Most states strike a balance between these two extremes and allow claims against physicians under a consumer protection statute only in limited circumstances. Generally, consumer protection claims can be brought against a physician when the nature of the claim arises out of the “entrepreneurial, commercial, or business aspect of a physician’s practice”. A patient cannot simply recast a negligence claim as a consumer protection claim to avoid malpractice limitations. Colorado requires a certificate for review for all cases brought against physicians, so if a consumer protection claim sounds in negligence as well, the plaintiff must provide expert testimony to support its claim. The need for medical expert testimony often suggests a negligence claim rather than a consumer protection claim. Similarly, with regard to federal claims brought under the Federal Trade Commission Act (“FTCA”),
federal courts have also required the claim to arise out of the commercial or business aspects of a physician’s practice.

The Texas Approach. Texas has addressed the issue several times and has been very reluctant to allow claims against physicians under the consumer protection statute. Even when a dentist represented that he could do a bone graft “with no problems,” said a skin graft would work as well as a bone graft, and made statements about a patient’s prognosis, the Supreme Court said the dentist’s statements had to do with the medical standard of care sounding in negligence and not deceptive or unfair trade practices.

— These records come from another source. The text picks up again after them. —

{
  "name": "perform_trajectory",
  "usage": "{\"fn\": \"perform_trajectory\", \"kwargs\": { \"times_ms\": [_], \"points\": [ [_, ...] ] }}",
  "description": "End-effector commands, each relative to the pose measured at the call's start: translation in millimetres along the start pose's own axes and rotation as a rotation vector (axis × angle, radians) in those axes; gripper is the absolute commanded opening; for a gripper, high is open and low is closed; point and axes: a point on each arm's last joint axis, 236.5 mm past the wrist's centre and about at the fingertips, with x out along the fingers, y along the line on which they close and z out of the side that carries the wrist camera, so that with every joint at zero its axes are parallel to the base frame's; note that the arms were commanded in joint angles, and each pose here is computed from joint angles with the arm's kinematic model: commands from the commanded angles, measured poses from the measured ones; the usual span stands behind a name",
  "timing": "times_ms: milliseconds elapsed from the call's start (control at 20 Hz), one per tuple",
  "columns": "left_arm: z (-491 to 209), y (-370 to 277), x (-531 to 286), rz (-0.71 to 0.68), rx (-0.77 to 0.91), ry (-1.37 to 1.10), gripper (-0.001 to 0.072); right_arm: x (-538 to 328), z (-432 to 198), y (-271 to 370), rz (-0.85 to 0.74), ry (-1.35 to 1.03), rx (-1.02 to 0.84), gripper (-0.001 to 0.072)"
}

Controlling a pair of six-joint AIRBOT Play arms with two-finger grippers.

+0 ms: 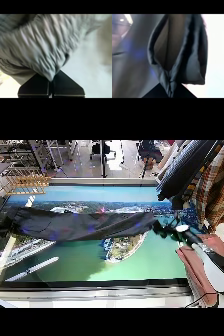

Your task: Fold the clothes and pants, and hang the long-sleeved shirts on hangers.

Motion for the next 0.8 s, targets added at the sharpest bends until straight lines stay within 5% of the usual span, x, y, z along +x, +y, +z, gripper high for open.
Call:
{"fn": "perform_trajectory", "kwargs": {
  "times_ms": [0, 150, 350, 500, 550, 600, 650, 700, 750],
  "points": [
    [32.9, -40.5, -63.8, -0.089, 0.103, -0.055, 0.0013, -45.1, 39.3, 70.7, 0.099, 0.020, -0.327, 0.0034],
    [37.1, -12.9, -108.1, 0.041, 0.198, -0.084, 0.0012, -72.7, 9.9, 73.6, 0.050, 0.209, -0.469, 0.0034],
    [-9.5, 106.7, -119.1, 0.416, 0.177, 0.101, 0.0012, -96.0, -140.1, -6.8, -0.107, 0.787, -0.447, 0.0034],
    [-31.8, 148.1, -126.3, 0.473, 0.142, 0.182, 0.0013, -122.4, -203.1, -40.0, -0.148, 0.923, -0.380, 0.0036],
    [-32.5, 154.8, -129.6, 0.479, 0.129, 0.182, 0.0015, -130.6, -212.5, -46.1, -0.155, 0.935, -0.365, 0.0107],
    [-30.7, 159.1, -133.1, 0.481, 0.119, 0.173, 0.0116, -138.4, -216.7, -49.2, -0.159, 0.938, -0.354, 0.0381],
    [-29.4, 160.7, -136.2, 0.477, 0.110, 0.165, 0.0391, -142.4, -212.6, -50.2, -0.166, 0.917, -0.347, 0.0622],
    [-27.7, 158.1, -138.5, 0.462, 0.101, 0.154, 0.0686, -142.2, -199.6, -51.9, -0.182, 0.865, -0.335, 0.0641],
    [-25.4, 151.8, -140.1, 0.439, 0.093, 0.139, 0.0695, -139.1, -183.1, -55.0, -0.194, 0.798, -0.327, 0.0642]
  ]
}}
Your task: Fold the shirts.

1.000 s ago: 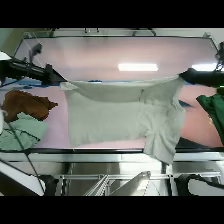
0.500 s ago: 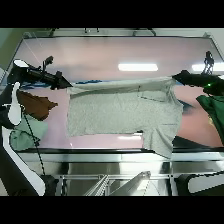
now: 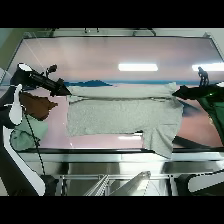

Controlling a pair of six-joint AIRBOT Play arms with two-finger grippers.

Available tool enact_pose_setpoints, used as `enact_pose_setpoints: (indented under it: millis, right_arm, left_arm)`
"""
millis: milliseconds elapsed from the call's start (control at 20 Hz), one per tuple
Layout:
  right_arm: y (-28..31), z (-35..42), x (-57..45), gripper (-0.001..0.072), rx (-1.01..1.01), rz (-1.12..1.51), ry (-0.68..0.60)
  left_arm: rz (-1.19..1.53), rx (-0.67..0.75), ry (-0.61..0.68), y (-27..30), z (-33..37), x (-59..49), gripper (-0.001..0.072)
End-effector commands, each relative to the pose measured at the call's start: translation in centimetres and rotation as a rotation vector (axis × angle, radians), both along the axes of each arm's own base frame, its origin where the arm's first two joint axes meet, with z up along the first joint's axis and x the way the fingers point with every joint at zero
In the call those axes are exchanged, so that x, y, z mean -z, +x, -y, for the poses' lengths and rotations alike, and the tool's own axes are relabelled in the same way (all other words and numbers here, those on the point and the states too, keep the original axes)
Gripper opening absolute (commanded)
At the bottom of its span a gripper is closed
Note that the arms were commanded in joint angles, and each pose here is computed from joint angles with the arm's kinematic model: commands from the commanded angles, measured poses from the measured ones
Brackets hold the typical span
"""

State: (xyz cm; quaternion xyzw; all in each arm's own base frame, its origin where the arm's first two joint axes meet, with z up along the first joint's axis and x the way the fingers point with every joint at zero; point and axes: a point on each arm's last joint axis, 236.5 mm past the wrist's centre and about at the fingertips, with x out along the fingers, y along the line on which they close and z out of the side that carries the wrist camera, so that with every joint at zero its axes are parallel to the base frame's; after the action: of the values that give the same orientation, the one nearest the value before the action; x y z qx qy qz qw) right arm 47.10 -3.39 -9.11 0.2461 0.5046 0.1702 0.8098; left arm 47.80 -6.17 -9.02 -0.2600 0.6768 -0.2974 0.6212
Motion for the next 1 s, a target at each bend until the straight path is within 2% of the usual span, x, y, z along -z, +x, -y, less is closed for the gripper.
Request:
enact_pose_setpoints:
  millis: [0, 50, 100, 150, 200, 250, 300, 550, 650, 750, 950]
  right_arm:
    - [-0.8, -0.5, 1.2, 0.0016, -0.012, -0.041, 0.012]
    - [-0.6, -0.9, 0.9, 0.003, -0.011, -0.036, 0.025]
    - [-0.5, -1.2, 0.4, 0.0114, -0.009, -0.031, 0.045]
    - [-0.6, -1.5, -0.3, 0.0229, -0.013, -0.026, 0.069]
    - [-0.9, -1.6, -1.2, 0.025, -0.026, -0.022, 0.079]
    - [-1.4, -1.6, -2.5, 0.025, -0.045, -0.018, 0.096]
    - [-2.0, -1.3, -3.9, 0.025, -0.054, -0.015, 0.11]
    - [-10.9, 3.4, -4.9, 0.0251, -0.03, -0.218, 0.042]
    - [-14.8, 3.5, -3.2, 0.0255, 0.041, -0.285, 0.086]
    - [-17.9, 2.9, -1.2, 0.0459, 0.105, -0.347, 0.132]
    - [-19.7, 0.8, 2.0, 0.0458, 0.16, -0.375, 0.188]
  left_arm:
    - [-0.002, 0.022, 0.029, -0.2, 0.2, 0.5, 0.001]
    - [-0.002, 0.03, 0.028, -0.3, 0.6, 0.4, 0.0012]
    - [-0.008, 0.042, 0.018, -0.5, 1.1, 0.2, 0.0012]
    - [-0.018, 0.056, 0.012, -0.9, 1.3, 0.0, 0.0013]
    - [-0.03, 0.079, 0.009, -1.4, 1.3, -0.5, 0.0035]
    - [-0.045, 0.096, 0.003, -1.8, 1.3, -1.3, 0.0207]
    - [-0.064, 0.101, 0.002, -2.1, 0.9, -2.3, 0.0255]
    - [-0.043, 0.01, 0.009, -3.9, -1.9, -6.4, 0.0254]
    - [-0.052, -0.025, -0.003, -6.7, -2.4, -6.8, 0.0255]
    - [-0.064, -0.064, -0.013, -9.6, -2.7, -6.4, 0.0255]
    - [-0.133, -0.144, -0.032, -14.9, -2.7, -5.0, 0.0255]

The plaintiff’s claims was dismissed for failure to submit an expert report. Ultimately, the court looks to the underlying nature of the claim to determine whether it involves a breach of the accepted standard of medical care rather than a claim for deceptive trade practices. In another case, even when the physician expressly warranted to a patient that she would not be sedated and he thereafter sedated her, the Supreme Court said the representations all have to do with whether the administration of a general anesthetic under all the circumstances met the standard of care for anesthesiologists.” Therefore, the Texas approach only allows a claim to be brought under the Deceptive Trade Practices Act if it does not have to do with the standard of medical care.

A Cap is not a “CAP” when it’s Economic.

Tort reform measures place some limitations on physician liability, and, in many states including Texas, have helped significantly reduce frivolous lawsuits and reduce insurance premiums (at least for some specialties). However, tort reform does not eliminate the risk for a substantial judgment against a physician.

In explaining tort reform, the damages caps typically put in place cover non-economic damages. Non-economic damages include things that do not involve a cash loss, with no precise value, such as pain and suffering, emotional distress and loss of consortium or companionship. In Texas, patients are limited to recovering $250,000 for noneconomic damages. California and Montana also cap non-economic damages.

Few have a counterpart limitation, however, on economic damages. Economic damages encompass actual pecuniary losses, such as health care expenses, loss of wages, medical bills, and damage to property. As a result, there can be significant exposure for a physician where a catastrophic injury occurs to a patient, particularly to a well educated patient who can establish significant lost wages damages.

While many physicians believe that tort reform eliminates their exposure for malpractice claims, the reality is that tort reform helps but cannot be relied upon as the sole protection from a massive malpractice judgment. It remains important for physicians to review their professional and personal structures as a means to taking needed steps for protection.